Copy, from the material below, each line where "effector" shows up.
------------------------------
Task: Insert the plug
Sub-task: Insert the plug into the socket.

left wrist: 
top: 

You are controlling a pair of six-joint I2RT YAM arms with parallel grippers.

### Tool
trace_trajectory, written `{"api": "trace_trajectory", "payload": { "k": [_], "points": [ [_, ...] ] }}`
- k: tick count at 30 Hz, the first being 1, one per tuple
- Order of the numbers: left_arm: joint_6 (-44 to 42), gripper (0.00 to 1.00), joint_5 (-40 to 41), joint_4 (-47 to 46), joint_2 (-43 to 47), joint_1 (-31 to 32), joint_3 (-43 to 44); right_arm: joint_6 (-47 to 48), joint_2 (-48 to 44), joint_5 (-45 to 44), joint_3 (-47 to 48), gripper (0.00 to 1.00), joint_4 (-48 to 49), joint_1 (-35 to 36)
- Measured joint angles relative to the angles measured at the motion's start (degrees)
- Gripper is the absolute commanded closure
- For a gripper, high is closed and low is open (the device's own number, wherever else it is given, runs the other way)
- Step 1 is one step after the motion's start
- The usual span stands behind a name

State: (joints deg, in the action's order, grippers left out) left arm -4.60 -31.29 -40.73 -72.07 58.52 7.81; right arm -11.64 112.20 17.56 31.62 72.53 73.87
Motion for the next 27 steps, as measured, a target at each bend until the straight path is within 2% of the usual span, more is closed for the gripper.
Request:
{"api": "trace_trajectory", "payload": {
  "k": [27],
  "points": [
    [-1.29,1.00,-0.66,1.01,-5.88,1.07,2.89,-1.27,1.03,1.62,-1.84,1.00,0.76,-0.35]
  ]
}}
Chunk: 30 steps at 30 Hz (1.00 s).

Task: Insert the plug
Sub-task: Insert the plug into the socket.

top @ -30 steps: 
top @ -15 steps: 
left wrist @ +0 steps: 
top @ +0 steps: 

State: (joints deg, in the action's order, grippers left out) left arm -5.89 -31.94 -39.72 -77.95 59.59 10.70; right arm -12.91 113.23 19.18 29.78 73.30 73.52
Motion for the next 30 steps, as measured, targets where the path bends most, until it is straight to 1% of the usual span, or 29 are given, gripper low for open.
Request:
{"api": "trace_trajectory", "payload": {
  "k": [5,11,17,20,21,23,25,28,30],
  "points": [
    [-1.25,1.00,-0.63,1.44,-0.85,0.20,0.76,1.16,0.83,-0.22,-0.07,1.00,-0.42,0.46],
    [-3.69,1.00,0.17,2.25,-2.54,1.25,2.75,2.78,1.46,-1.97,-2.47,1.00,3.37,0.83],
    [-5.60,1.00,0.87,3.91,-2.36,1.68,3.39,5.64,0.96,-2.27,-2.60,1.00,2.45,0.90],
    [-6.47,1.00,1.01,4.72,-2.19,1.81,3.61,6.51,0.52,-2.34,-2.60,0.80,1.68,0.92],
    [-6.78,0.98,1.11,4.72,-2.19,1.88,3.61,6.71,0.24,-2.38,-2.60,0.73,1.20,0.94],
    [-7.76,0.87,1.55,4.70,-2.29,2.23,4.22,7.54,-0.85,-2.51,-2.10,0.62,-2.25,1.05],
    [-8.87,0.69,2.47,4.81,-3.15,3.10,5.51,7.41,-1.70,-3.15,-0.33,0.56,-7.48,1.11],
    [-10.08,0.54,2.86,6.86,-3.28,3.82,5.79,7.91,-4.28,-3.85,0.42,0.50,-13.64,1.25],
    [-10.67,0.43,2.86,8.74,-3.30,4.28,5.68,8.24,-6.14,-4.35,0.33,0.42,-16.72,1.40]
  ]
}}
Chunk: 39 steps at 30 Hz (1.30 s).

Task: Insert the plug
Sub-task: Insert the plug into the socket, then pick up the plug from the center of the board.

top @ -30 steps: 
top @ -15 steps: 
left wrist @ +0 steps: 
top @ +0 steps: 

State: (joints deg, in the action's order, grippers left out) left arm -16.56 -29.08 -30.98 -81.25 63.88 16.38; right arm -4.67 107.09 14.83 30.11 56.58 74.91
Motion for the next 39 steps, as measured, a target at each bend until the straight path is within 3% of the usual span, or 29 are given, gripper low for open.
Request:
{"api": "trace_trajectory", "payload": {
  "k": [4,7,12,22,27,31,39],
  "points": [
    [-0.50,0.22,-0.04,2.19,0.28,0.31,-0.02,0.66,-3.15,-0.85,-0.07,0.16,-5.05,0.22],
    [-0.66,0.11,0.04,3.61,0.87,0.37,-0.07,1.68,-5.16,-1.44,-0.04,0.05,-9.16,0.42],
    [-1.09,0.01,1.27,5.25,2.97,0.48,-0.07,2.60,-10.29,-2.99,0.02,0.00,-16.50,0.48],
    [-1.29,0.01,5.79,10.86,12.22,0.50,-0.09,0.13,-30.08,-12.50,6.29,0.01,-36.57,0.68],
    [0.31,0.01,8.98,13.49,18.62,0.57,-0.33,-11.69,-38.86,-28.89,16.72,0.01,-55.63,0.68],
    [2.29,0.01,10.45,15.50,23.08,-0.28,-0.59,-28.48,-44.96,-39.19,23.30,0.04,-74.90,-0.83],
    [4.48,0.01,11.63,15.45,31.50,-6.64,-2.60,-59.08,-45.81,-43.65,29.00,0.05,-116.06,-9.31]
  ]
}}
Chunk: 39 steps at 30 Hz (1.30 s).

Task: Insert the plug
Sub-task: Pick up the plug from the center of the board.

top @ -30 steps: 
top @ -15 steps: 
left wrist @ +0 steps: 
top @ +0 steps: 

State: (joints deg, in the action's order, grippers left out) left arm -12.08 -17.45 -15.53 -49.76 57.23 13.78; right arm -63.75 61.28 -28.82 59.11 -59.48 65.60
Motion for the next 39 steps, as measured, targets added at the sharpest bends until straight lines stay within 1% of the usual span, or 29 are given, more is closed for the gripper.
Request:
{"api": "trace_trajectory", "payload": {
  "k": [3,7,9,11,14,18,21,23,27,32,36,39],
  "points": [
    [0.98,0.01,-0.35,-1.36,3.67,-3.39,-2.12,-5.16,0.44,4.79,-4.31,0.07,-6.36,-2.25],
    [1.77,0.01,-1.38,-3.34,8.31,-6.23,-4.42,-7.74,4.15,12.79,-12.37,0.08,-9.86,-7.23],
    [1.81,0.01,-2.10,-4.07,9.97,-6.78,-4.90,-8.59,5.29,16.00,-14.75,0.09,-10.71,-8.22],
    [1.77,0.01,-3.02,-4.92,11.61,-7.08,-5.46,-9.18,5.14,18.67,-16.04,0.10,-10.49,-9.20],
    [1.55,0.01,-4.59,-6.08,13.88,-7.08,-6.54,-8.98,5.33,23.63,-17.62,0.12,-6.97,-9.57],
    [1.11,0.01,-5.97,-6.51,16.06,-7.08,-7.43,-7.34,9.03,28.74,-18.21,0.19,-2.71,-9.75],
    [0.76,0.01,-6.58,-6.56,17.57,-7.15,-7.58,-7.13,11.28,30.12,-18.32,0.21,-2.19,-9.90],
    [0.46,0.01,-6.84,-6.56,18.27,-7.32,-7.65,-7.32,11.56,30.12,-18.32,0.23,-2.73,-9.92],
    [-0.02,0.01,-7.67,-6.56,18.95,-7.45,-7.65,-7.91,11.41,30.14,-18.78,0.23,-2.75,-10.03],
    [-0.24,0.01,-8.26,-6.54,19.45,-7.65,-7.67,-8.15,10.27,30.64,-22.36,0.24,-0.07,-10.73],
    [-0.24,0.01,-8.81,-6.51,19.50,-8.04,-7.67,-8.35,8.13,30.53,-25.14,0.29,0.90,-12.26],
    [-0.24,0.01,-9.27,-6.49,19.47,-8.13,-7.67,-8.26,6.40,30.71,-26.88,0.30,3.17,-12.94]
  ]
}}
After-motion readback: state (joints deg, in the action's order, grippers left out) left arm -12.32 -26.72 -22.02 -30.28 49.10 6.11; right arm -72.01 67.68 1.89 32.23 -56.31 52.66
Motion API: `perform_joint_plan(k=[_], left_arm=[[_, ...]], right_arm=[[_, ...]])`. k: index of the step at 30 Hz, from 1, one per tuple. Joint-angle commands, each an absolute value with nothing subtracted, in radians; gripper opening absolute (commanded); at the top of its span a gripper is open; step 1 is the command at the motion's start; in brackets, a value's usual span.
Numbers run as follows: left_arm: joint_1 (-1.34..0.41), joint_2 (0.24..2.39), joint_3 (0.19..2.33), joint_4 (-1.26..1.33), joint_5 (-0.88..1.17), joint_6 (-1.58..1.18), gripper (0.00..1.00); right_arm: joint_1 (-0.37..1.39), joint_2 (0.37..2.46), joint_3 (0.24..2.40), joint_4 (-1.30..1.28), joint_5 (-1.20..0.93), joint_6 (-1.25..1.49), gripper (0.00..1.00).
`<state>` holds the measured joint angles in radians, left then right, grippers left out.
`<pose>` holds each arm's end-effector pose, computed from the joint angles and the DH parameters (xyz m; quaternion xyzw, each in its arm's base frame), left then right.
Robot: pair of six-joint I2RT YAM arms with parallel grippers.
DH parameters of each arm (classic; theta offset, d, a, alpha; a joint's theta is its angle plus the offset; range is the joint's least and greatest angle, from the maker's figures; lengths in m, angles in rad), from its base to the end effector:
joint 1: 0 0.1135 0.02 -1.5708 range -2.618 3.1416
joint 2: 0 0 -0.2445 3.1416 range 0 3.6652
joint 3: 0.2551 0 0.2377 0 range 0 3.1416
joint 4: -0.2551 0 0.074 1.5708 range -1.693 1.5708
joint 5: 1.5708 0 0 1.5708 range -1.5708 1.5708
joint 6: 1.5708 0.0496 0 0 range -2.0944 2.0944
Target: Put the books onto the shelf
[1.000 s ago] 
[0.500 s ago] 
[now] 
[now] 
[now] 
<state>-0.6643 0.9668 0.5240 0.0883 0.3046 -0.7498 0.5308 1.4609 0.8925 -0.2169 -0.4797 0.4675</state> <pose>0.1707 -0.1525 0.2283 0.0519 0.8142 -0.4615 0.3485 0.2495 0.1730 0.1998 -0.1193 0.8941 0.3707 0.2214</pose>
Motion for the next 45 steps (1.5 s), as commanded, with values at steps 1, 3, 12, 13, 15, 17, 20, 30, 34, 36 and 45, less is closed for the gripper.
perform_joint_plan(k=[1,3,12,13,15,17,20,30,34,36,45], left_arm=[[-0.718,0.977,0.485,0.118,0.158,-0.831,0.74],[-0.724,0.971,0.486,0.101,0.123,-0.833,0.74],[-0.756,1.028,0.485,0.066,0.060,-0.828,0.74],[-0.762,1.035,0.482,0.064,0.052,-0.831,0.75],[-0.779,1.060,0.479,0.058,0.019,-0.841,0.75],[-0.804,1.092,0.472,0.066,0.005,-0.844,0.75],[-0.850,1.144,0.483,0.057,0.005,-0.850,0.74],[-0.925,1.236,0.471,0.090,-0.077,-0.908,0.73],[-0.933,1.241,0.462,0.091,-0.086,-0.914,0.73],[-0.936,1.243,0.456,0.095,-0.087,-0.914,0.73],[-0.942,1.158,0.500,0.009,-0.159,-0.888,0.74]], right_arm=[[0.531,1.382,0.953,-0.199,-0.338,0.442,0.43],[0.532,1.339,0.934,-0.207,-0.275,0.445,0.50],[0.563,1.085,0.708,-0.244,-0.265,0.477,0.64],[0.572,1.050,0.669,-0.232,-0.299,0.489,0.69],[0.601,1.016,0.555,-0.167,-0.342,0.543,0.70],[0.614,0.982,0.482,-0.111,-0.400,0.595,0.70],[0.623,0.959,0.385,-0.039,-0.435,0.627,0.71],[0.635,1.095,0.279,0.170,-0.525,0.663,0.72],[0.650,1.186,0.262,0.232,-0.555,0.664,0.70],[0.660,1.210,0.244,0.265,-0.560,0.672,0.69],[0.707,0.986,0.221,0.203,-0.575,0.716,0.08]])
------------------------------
Response to the task:
`<pose>` holds each arm's end-effector pose, computed from the joint angles and the DH parameters (xyz m; quaternion xyzw, each in its arm's base frame), left then right.
DH parameters of each arm (classic; theta offset, d, a, alpha; a joint's theta is its angle plus the offset; range is the joint's least and greatest angle, from the maker's figures; lengths in m, angles in rad), from its base to the end effector:

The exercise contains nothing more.